Interest rates and inventory levels remain top of mind for auto dealers. Compared to last year, interest rates have significantly increased since the Federal Reserve began raising rates in March 2022. Inventories have also improved as the industry works through its supply chain issues. These shifts in economic trends are expected to have an impact on many aspects of auto dealer operations. In this week’s post, we talk about floorplan interest income and pose some important questions: What is floorplan interest expense, and what are floorplan credits? How have floorplan credits turned into an unlikely profit center for dealers? Can we expect this trend to continue amid changing conditions?
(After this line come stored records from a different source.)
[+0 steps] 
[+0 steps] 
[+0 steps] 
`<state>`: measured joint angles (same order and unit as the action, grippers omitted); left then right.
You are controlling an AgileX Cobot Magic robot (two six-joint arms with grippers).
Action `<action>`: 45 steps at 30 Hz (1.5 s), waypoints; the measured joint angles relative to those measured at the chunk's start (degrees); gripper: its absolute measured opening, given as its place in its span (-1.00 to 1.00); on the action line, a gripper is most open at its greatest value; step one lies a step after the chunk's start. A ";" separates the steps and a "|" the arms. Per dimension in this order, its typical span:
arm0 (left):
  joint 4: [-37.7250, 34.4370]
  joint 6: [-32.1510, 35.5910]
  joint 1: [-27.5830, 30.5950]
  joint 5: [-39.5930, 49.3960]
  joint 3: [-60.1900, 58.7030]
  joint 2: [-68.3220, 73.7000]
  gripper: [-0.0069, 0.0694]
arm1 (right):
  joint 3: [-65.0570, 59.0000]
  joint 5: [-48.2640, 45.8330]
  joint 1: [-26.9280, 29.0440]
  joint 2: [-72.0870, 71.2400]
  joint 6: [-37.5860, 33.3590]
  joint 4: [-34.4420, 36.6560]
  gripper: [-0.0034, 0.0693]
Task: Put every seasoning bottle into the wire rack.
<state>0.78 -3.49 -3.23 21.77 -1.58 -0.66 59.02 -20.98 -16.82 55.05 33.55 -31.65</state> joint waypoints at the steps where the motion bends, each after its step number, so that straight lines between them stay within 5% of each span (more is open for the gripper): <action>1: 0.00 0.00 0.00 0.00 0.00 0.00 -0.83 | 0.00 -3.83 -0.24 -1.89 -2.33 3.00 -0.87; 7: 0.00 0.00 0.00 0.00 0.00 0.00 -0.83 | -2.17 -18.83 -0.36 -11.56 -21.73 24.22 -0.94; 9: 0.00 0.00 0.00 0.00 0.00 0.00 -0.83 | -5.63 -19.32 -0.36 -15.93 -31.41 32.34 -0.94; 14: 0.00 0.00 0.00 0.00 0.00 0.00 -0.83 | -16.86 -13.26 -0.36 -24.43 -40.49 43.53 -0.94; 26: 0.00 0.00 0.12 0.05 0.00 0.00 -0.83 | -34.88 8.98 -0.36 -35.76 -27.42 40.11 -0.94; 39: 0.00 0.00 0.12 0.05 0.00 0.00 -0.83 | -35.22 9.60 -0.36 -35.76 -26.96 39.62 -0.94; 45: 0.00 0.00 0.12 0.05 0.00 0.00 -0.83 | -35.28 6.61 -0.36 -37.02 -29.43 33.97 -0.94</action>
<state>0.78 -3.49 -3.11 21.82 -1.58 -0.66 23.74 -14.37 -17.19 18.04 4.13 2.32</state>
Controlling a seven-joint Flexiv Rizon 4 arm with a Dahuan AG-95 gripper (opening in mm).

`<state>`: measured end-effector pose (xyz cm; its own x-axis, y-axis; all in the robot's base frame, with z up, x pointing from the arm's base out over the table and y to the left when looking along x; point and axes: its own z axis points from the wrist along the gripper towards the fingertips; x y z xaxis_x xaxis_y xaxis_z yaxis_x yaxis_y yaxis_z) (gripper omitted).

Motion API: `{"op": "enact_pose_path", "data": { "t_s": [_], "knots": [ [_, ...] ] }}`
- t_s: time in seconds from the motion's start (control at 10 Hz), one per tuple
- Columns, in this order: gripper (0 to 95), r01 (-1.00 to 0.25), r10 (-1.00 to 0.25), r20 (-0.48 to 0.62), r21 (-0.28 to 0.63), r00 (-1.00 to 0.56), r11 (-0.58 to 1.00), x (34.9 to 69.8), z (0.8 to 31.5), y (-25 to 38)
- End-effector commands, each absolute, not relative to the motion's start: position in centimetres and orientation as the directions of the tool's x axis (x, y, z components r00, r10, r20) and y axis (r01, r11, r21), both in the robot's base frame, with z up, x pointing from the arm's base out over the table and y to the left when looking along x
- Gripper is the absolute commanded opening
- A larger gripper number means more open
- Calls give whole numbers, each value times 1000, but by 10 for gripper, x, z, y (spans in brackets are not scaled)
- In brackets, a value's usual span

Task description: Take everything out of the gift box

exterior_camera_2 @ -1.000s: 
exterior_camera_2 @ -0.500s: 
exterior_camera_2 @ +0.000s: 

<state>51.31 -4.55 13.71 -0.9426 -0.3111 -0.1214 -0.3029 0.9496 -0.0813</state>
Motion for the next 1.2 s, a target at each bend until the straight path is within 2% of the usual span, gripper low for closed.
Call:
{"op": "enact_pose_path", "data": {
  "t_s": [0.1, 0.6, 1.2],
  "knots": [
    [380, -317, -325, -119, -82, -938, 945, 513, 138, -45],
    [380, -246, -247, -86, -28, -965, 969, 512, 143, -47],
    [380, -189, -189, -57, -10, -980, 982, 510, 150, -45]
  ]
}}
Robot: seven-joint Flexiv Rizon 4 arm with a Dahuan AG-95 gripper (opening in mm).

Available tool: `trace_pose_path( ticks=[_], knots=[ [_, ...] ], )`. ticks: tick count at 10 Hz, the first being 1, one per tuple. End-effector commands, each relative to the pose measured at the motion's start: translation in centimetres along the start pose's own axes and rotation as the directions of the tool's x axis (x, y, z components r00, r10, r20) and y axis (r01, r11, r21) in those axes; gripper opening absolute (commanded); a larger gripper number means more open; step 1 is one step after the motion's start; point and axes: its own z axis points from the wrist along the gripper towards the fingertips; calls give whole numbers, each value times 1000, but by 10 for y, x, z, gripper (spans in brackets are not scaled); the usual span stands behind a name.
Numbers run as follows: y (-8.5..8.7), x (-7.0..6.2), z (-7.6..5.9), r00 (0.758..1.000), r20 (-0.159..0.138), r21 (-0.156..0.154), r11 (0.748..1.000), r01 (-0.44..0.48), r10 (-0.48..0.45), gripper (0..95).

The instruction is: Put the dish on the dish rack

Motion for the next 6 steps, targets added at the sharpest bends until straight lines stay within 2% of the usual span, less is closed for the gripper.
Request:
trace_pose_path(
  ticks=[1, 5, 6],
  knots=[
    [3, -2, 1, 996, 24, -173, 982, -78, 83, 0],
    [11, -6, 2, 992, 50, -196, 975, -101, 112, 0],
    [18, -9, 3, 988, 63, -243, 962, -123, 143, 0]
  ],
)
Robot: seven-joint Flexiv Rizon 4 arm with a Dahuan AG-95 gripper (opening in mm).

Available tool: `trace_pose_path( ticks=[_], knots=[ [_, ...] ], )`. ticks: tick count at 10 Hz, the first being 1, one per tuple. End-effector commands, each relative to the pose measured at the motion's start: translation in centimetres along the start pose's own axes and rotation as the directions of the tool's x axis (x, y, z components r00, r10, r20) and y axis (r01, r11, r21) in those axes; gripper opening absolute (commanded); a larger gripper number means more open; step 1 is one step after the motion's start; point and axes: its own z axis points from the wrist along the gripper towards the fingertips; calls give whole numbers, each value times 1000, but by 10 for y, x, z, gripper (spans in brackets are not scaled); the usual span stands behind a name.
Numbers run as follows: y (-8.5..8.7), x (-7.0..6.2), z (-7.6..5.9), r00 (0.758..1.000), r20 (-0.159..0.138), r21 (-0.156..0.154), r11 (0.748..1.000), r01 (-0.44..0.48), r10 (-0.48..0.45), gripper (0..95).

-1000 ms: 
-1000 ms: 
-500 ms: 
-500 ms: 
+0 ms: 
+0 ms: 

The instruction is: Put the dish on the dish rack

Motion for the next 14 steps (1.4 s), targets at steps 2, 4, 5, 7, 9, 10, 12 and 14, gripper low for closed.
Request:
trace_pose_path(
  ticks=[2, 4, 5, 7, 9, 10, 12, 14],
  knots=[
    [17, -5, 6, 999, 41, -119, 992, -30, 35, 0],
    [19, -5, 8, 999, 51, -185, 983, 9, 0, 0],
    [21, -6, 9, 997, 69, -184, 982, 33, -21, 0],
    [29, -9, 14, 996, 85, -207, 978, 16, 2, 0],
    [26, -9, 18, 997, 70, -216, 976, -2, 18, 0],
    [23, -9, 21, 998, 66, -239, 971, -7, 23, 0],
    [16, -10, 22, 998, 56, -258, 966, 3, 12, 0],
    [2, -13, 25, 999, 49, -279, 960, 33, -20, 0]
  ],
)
What Is Floorplan Interest Expense?
Back to the basics: many consumers want to test drive a vehicle before committing to the expensive, long-lived investment of a car or truck. Because of the cost of these vehicles, dealers use short-term debt financing to show the vehicles on their lots or “floor.” Floorplan loans are provided to dealers by banks, specialty lenders, and vehicle manufacturers (also known as “captives”). These loans are a type of “asset-backed” inventory financing, meaning the debt must be repaid when the vehicle is sold. Interest accrued on these loans is called floorplan interest. In the time between when the vehicle is acquired by the dealer and sold to a consumer, the dealer must pay floorplan interest expense to the lender. The longer the vehicle sits on the lot, the longer interest accrues.
What Are Floorplan Interest Credits?
In addition to providing access to the money to acquire inventory with floorplan lines of credit, automakers also offer floorplan financial assistance payments or “credits” to dealers to help offset floorplan interest expense. The amount of credit offered depends on the manufacturer and is not typically tied to interest rates. That means net floorplan interest expense (interest expense net of credits) can be interest income. Ever since the second quarter of 2020, there has been an industry-wide persistence of net interest income from floorplan lenders. Why has this been the case for such an extended period of time?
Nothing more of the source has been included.